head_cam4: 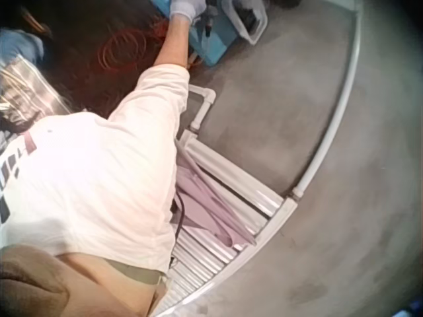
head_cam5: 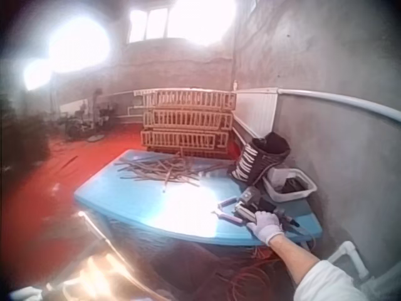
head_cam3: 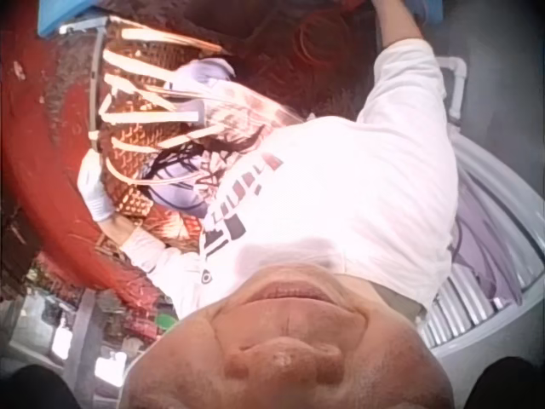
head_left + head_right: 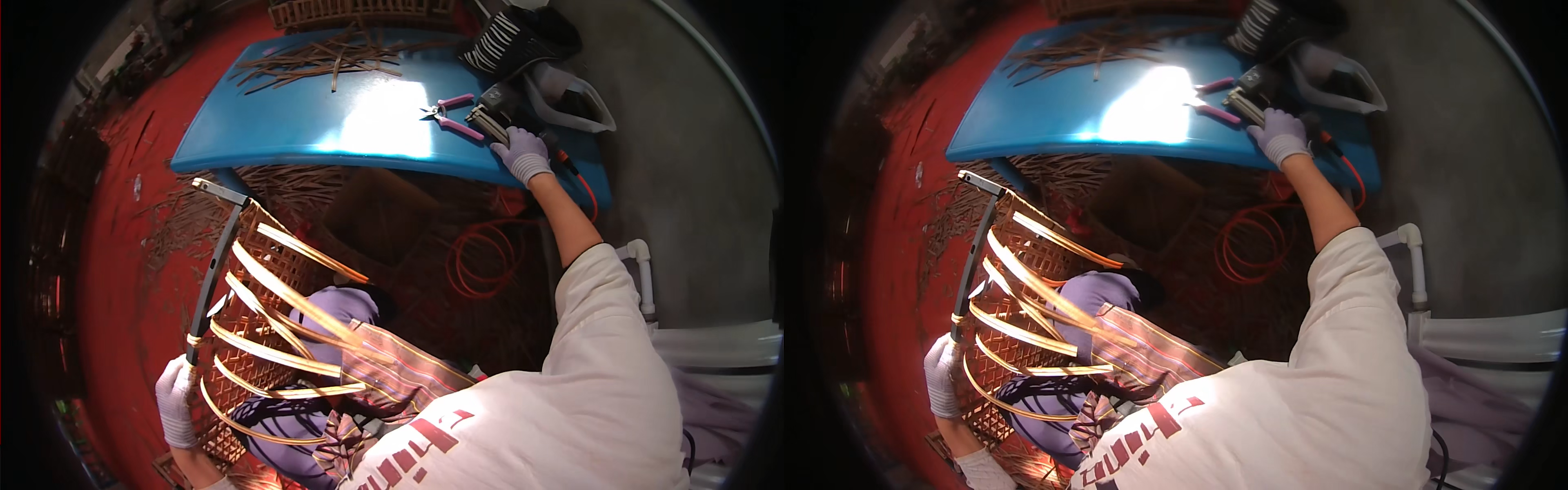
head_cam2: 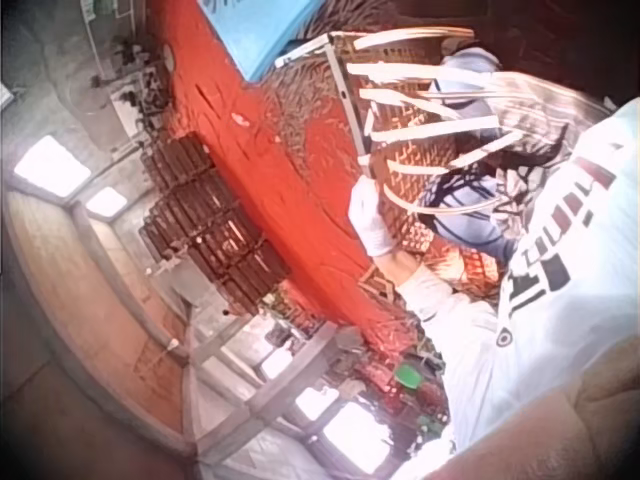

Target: Assembling a bamboo furniture frame using a pneumatic nail gun and bamboo strips.

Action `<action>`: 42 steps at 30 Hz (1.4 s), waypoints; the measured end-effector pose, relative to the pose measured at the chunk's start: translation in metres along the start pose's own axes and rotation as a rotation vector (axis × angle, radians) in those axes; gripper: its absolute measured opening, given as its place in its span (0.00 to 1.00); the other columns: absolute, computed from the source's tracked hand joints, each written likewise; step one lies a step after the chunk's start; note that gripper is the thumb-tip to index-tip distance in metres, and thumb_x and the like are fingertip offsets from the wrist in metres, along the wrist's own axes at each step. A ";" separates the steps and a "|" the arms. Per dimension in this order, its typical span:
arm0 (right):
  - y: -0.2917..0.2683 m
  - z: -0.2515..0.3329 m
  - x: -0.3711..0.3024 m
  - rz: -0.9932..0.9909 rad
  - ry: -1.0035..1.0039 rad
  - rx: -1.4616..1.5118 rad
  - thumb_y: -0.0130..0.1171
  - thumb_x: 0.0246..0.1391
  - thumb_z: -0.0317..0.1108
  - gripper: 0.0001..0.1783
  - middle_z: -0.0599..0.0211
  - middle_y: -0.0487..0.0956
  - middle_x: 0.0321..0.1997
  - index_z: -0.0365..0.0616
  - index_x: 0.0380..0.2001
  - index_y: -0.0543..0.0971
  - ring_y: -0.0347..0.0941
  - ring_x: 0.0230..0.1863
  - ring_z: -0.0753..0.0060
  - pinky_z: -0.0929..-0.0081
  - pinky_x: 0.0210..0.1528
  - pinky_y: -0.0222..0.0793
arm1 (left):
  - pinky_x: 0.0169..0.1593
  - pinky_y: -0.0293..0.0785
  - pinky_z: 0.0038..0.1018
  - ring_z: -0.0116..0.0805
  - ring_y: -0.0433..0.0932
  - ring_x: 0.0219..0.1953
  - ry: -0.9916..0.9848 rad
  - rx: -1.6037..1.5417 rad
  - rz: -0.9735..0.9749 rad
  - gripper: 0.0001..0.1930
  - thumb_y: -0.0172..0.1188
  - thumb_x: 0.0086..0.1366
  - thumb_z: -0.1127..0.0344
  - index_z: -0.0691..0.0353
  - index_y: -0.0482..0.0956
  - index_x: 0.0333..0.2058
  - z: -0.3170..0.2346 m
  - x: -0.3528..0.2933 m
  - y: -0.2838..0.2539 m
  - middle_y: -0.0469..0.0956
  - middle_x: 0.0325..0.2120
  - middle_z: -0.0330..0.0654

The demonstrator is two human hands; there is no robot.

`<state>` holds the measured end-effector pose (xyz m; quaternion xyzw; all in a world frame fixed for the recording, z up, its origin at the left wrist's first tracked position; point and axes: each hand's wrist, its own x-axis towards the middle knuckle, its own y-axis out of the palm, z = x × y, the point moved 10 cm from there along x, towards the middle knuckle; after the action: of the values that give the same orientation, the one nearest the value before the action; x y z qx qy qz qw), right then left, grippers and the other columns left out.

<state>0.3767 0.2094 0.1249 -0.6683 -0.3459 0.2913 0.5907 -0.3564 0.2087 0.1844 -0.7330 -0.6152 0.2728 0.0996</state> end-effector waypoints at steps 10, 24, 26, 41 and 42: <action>-0.042 -0.024 -0.007 -0.366 0.054 0.079 0.54 0.55 0.58 0.27 0.54 0.76 0.48 0.47 0.45 0.78 0.72 0.52 0.52 0.59 0.56 0.66 | 0.30 0.58 0.17 0.17 0.64 0.27 -0.015 0.002 0.014 0.13 0.53 0.65 0.62 0.64 0.80 0.42 0.000 0.000 0.002 0.73 0.27 0.30; 0.044 -0.053 0.022 0.549 0.063 1.386 0.58 0.57 0.35 0.12 0.72 0.79 0.34 0.42 0.41 0.79 0.76 0.33 0.79 0.79 0.33 0.75 | 0.46 0.71 0.26 0.27 0.75 0.40 0.342 0.099 0.155 0.15 0.55 0.66 0.62 0.69 0.80 0.42 -0.033 0.006 0.003 0.80 0.37 0.38; 0.030 -0.059 0.020 0.426 -0.015 1.179 0.63 0.53 0.37 0.17 0.70 0.78 0.33 0.41 0.44 0.79 0.74 0.34 0.78 0.77 0.39 0.70 | 0.34 0.68 0.21 0.20 0.71 0.32 0.007 0.040 0.102 0.15 0.56 0.64 0.60 0.64 0.81 0.42 -0.016 0.003 0.000 0.78 0.32 0.33; -0.237 0.179 -0.236 0.456 -0.673 1.266 0.60 0.50 0.32 0.09 0.64 0.74 0.21 0.36 0.30 0.74 0.72 0.20 0.73 0.76 0.24 0.69 | 0.22 0.68 0.31 0.28 0.67 0.17 -0.088 0.140 0.164 0.18 0.58 0.61 0.47 0.57 0.80 0.31 -0.013 -0.002 -0.007 0.68 0.14 0.34; -0.244 0.194 -0.254 0.476 -0.696 1.240 0.59 0.50 0.30 0.09 0.63 0.74 0.20 0.35 0.31 0.74 0.72 0.19 0.73 0.76 0.23 0.69 | 0.21 0.67 0.32 0.28 0.68 0.18 -0.177 0.140 0.173 0.19 0.59 0.61 0.46 0.58 0.80 0.31 -0.012 -0.006 -0.005 0.67 0.14 0.35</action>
<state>0.0430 0.1343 0.3365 -0.1387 -0.1312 0.7473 0.6365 -0.3550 0.2067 0.1989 -0.7477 -0.5353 0.3863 0.0719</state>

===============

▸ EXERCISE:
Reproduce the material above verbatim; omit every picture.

▸ OUTPUT FOR THIS EXERCISE:
head_cam4: 
head_cam5: 
head_cam3: 
head_left + head_right: 
head_cam2: 

Target: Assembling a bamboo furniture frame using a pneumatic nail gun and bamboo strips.

Action `<action>`: 42 steps at 30 Hz (1.4 s), waypoints; the measured end-effector pose, relative to the pose measured at the chunk's start: translation in metres along the start pose's own axes and rotation as a rotation vector (axis × angle, radians) in those axes; gripper: its absolute measured opening, given as its place in its span (0.00 to 1.00); the other columns: absolute, computed from the source's tracked hand joints, each written likewise; step one lies a step after the chunk's start; note that gripper is the thumb-tip to index-tip distance in metres, and thumb_x and the like are fingertip offsets from the wrist in metres, along the wrist's own axes at each step. A ";" separates the steps and a "|" the arms. Per dimension in this order, its typical span:
arm0 (right):
  - y: -0.2917..0.2683 m
  - z: -0.2515..0.3329 m
  - x: -0.3711..0.3024 m
  - rz: -0.9932..0.9909 rad
  - ry: -1.0035..1.0039 rad
  - rx: -1.4616..1.5118 rad
  - thumb_y: -0.0130..0.1171
  - thumb_x: 0.0246..0.1391
  - thumb_z: -0.0317..0.1108
  - gripper: 0.0001..0.1783
  - middle_z: -0.0599..0.0211
  - middle_y: -0.0487..0.0956
  - middle_x: 0.0321..0.1997
  - index_z: -0.0365..0.0616
  - index_x: 0.0380..0.2001
  - index_y: -0.0543..0.0971
  - ring_y: -0.0347..0.0941
  - ring_x: 0.0230..0.1863
  - ring_z: -0.0753..0.0060
  - pinky_z: -0.0929..-0.0081
  - pinky_x: 0.0210..0.1528
  - pinky_y: -0.0222..0.0793
arm1 (left):
  - pinky_x: 0.0169..0.1593
  - pinky_y: -0.0293..0.0785
  - pinky_z: 0.0038..0.1018
  - ring_z: -0.0116..0.0805
  - ring_y: -0.0433..0.0932
  - ring_x: 0.0219..0.1953
  - ry: -0.9916..0.9848 rad
  - rx: -1.6037..1.5417 rad
  - rz: -0.9735..0.9749 rad
  - gripper: 0.0001..0.1930
  - thumb_y: -0.0172..0.1188
  - thumb_x: 0.0086..0.1366
  - thumb_z: -0.1127..0.0344
  - index_z: -0.0691..0.0353
  - index_y: -0.0482..0.0956
  - index_x: 0.0333..0.2058
  - z: -0.3170..0.2346 m
  - x: -0.3528..0.2933 m
  - y: -0.2838..0.2539 m
  - middle_y: -0.0469..0.0956
  - middle_x: 0.0325..0.2120
  - middle_z: -0.0330..0.0654

The demonstrator is two human hands; there is no robot.

`<state>` holds the measured end-effector pose (xyz m; quaternion xyzw; all in a world frame fixed for the recording, z up, its origin at the left wrist's first tracked position; point and axes: each hand's wrist, its own x-axis towards the middle knuckle, its own y-axis out of the palm, z = x × y, the point moved 10 cm from there along x, towards the middle knuckle; after the action: of the values that give the same orientation, the one nearest the value before the action; x y z qx qy qz qw), right then left, grippers and the other columns left out.

<state>0.3767 0.2094 0.1249 -0.6683 -0.3459 0.2913 0.5907 -0.3564 0.2087 0.1844 -0.7330 -0.6152 0.2728 0.0996</state> end-effector waypoints at steps 10, 24, 26, 41 and 42: <action>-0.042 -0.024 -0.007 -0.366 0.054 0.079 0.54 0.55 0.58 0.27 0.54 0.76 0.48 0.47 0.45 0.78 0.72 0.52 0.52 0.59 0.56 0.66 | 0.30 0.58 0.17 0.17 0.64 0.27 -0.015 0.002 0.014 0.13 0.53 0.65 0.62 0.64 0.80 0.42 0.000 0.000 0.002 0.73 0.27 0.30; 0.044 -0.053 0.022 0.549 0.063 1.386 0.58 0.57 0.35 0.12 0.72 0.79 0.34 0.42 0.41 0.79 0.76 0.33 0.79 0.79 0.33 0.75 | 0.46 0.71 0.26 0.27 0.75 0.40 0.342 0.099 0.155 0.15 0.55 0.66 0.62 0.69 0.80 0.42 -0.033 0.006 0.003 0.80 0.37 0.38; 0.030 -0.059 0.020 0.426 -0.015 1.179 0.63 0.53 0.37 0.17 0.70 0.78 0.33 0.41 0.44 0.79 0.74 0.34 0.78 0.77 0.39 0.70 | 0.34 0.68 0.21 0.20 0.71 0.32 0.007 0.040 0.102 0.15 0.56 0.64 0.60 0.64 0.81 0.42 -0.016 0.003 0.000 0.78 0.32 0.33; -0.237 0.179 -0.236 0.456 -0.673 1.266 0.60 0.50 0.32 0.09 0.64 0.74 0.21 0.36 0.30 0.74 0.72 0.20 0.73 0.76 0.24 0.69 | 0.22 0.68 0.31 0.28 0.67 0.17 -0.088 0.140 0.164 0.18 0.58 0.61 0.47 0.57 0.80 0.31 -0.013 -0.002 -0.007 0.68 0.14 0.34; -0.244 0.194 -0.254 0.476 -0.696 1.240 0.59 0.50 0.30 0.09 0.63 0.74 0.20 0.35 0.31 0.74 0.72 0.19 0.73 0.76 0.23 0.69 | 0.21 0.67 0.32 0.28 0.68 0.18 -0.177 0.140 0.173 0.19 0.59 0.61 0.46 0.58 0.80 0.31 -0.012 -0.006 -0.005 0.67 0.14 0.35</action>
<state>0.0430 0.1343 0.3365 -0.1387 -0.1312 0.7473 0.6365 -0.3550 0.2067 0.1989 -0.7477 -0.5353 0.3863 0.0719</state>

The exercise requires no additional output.